「ドラマ性にとぼしい。ただの負けず嫌い」完全なるチェックメイト うそつきかもめさんの映画レビュー(感想・評価)
ドラマ性にとぼしい。ただの負けず嫌い
実在のチェスプレイヤーを主人公に、描かれた評伝。
当時のチェス熱の空気や、国の威信をかけた戦いの様子なんかをとても繊細に描いてあるが、見せ場に乏しく、主演のトビー・マグワイアは、神経質で発狂寸前の主人公を熱演。

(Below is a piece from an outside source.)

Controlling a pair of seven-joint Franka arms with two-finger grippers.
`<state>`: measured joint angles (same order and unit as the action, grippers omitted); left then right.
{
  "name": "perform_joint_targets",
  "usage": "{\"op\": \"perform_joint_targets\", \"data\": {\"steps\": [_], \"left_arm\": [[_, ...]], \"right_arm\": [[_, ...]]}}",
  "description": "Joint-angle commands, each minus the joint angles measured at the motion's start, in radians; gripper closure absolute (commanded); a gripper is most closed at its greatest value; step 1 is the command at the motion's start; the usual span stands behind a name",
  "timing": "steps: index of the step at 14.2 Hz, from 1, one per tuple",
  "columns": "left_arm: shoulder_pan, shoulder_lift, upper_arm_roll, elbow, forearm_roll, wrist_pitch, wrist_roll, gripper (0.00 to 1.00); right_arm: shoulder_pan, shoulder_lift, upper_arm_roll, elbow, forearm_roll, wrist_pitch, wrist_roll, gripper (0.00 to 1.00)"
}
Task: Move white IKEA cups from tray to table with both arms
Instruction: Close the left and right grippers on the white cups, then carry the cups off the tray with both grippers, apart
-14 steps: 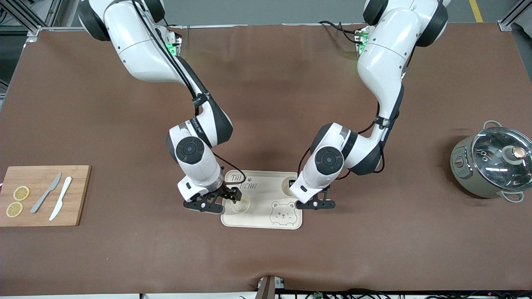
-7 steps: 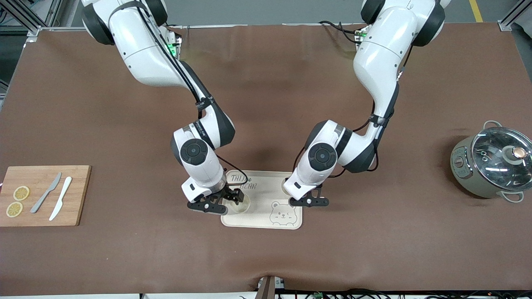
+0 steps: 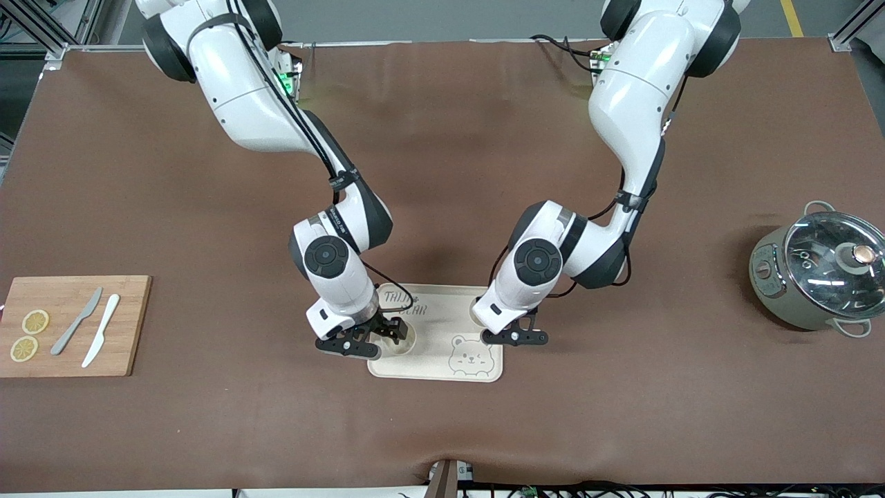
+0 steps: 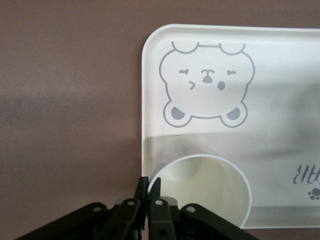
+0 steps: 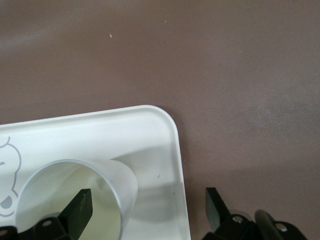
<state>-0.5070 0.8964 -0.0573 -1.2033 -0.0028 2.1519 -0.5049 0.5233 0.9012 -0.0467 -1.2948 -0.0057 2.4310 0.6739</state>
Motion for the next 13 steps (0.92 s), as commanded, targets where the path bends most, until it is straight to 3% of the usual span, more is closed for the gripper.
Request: {"op": "perform_joint_targets", "data": {"steps": [1,4,7,10,13], "left_arm": [[-0.001,-0.024,0.007,0.002,0.021,-0.017,0.006,1.0],[0.013,-0.066,0.007,0.001,0.023,-0.067,0.009,1.0],[0.051,-0.128,0.002,-0.005,0.024,-0.107,0.019,1.0],[0.077,-0.192,-0.001,-0.018,0.018,-0.197,0.052,1.0],[0.111,-0.272,-0.004,-0.097,0.01,-0.208,0.055,1.0]], "right_arm": [[0.003,0.01,-0.002,0.008,-0.025,0.016,0.019,0.0],[0.003,0.015,-0.001,0.008,-0.025,0.029,0.018,0.0],[0.004,0.018,-0.001,0.009,-0.025,0.029,0.016,0.31],[0.009,0.018,-0.001,0.011,-0.023,0.028,0.018,0.54],[0.009,0.018,-0.001,0.012,-0.023,0.028,0.018,0.79]]}}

たぶん実在のチャンピオン、ボビー・フィッシャーが、この通りの愛されない偏執狂だったのだろう。
チェスという競技について考えるきっかけにはなった。
おそらく囲碁においても、国家の威信をかけてなんていうマッチアップが実現することがあるかもしれない。日本が、ずっと勝てない状況の韓国、中国相手に勝利をおさめ、国民感情が爆発すれば、あるいは諜報戦なんかが背景に暗躍する時代が来るかもしれない。
当時の冷戦下の、アメリカとソヴィエトのチャンピオン同士が戦うというマッチアップが国民感情を盛り上げ、その一挙手一投足が注目されたのだろう。たかがボードゲームに、まるで命がけで挑む緊張感のようなものは表現できていたと思う。

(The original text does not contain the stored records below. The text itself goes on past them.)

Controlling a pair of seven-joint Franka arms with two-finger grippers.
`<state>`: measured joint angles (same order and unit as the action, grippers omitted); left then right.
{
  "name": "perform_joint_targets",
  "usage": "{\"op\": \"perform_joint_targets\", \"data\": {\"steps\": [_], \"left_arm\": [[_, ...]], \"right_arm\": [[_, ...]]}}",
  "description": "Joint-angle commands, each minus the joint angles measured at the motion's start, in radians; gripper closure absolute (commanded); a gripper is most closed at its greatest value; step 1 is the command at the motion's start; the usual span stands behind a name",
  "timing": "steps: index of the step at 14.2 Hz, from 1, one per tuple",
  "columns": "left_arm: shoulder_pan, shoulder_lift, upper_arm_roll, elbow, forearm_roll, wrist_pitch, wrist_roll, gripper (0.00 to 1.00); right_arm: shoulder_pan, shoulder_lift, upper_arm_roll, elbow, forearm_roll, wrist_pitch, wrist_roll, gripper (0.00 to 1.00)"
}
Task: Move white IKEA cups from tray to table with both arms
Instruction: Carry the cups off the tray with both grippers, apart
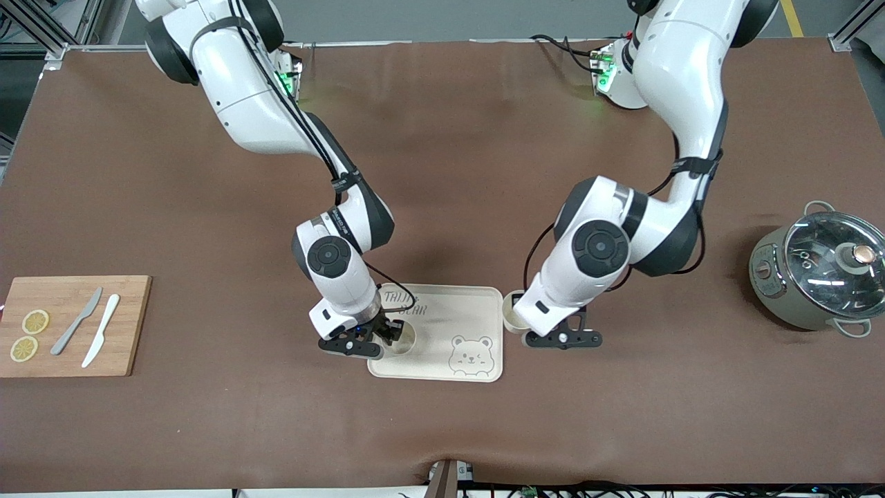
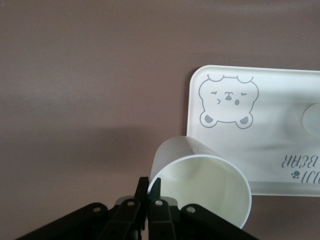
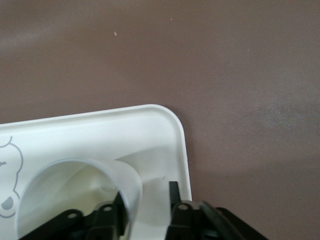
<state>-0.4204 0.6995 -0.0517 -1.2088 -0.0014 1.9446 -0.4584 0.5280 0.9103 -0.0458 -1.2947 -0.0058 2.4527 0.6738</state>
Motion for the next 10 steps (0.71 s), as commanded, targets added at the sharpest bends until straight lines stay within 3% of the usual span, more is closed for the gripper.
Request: {"op": "perform_joint_targets", "data": {"steps": [1,4,10], "left_arm": [[0.029,-0.098,-0.011,-0.118,0.008,0.0,0.012,1.0],[0.072,-0.175,-0.013,-0.219,0.008,0.01,0.059,1.0],[0.221,-0.31,-0.043,-0.386,-0.054,0.01,0.225,1.0]], "right_arm": [[0.006,0.009,-0.002,0.012,-0.023,0.006,0.018,0.85],[0.006,0.007,-0.002,0.012,-0.023,0.006,0.018,1.0],[0.001,-0.01,0.0,0.012,-0.019,-0.011,0.015,1.0]]}}
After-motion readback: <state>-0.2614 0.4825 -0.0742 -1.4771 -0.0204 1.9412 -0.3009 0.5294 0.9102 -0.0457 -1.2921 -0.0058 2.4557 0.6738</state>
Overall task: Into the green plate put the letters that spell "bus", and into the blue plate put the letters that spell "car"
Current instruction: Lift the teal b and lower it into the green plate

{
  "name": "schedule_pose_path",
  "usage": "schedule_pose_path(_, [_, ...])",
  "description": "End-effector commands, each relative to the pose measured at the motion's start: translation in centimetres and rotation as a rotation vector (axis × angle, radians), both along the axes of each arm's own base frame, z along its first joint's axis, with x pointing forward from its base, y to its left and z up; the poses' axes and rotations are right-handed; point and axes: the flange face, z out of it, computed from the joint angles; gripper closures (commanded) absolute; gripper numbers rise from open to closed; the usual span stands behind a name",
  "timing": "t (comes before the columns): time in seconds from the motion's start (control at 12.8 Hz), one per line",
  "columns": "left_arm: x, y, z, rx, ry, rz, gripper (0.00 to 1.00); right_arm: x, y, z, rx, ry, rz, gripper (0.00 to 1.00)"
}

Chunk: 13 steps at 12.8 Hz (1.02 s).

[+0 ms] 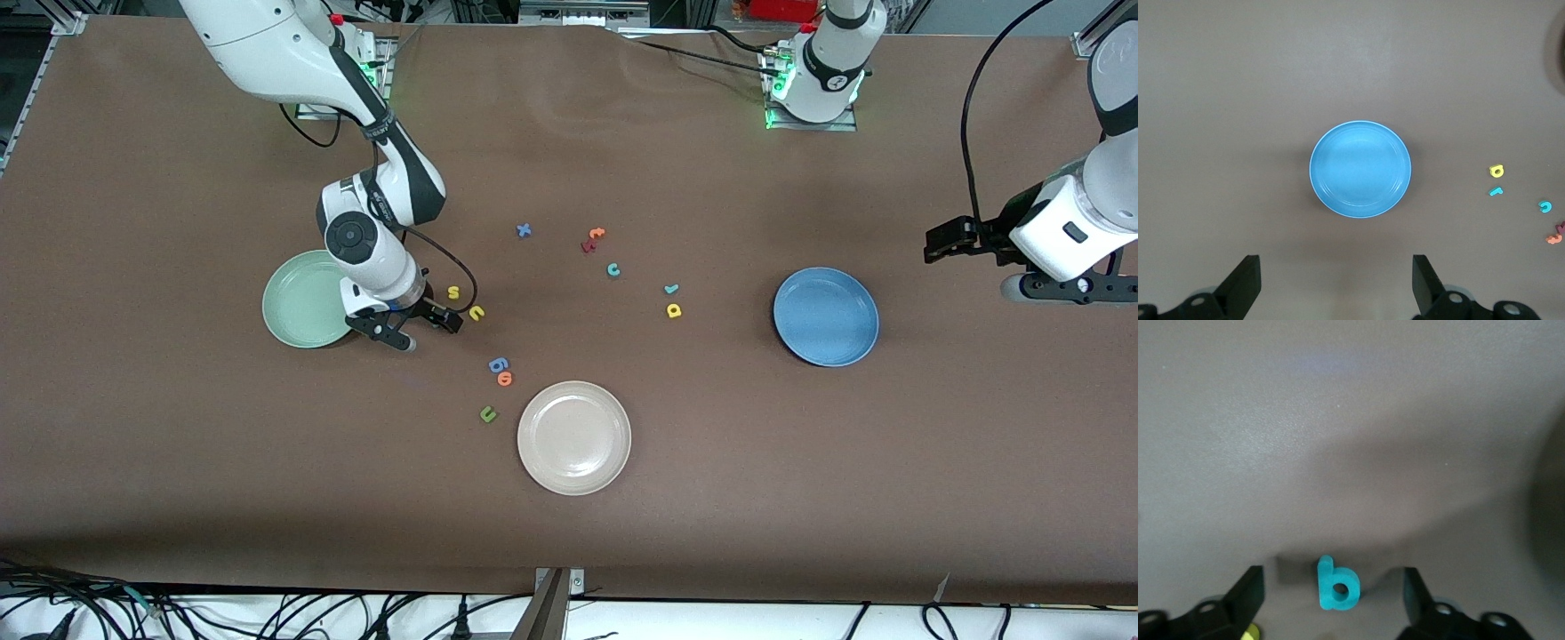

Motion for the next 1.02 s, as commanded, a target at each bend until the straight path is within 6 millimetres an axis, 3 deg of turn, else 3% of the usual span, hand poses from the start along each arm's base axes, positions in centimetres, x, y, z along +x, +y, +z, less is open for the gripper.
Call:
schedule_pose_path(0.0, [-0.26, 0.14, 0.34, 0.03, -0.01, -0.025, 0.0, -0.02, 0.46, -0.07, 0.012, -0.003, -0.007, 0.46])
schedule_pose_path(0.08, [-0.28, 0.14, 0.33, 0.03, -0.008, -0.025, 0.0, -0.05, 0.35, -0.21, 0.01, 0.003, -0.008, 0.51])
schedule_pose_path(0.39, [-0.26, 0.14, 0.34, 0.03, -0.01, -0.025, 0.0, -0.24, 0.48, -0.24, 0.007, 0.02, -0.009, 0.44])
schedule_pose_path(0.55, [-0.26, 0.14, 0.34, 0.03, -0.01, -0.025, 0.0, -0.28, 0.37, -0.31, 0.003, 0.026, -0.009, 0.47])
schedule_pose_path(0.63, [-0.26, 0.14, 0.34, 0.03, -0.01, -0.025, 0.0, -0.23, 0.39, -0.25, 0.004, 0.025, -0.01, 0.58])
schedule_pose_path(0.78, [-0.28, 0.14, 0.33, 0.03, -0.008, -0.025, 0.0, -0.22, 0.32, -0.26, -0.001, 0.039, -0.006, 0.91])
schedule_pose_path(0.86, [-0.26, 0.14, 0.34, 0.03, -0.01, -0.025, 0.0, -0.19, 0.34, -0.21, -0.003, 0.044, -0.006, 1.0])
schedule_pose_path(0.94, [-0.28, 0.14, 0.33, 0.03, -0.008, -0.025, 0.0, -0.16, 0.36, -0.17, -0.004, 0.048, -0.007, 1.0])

だがしかし、私は思う。チェスという競技の面白み、チャンピオンの人となりや魅力、その家族の献身的なサポートや愛憎。いくらでも映画を面白くできる要素はあったのに、こんなにもつまらない神経戦に終始したストーリー展開で良かったのか。と。
タイトルのpawn sacrificeは、あたかもチェスの一手であるかと思いきや、米ソの両国における、チェスプレイヤーの価値が、その程度の評価しか得ていなかったということらしい。両国にとって、その勝敗がもたらす影響や国民感情はその程度の痛みでしかなかったという比喩だと。

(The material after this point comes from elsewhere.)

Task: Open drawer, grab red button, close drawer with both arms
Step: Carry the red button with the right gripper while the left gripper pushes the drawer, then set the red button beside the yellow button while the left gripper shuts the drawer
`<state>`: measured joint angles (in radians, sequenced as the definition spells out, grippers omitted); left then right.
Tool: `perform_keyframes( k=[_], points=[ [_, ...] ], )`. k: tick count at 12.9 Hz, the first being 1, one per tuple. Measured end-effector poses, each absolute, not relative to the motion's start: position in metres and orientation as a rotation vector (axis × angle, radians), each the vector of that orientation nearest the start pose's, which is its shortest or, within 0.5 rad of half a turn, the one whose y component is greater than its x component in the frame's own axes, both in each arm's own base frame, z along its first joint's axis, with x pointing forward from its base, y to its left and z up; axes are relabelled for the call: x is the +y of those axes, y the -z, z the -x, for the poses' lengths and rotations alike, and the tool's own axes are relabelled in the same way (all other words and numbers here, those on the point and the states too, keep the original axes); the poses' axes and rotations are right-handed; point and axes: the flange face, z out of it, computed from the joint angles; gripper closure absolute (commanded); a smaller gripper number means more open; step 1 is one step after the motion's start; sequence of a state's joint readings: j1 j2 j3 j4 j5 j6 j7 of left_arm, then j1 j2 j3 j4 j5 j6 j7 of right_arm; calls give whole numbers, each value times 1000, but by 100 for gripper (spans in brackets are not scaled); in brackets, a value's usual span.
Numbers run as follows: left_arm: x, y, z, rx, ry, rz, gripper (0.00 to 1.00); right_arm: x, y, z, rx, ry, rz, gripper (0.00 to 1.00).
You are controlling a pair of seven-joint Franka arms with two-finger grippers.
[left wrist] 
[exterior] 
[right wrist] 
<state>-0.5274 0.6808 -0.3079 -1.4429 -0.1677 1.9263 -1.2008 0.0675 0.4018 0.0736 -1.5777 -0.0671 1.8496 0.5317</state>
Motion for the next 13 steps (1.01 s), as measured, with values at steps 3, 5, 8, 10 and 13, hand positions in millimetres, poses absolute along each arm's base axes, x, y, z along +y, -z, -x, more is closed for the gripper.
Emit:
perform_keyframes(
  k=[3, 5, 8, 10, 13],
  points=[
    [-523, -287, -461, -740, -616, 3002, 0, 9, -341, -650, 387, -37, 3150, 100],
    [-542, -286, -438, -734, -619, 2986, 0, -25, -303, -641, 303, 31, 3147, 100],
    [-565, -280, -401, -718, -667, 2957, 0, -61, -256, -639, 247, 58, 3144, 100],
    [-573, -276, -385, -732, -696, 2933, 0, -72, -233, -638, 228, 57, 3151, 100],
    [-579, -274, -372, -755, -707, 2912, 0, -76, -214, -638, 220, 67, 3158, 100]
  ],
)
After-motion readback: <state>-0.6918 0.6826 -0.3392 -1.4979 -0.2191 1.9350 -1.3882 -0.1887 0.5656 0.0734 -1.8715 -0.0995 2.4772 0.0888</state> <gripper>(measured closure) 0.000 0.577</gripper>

純粋に、チェスの競技に身命をささげ、盤を通じて語り合い、国境やイデオロギーを越えて友情を育んでいったチェスプレイヤーたち。そのチャンピオンが、「ポーンを捨てる」という奇策を講じて相手を追い詰め、勝利する。
そんな痛快なドラマを期待して見たのですが、完全に裏切られました。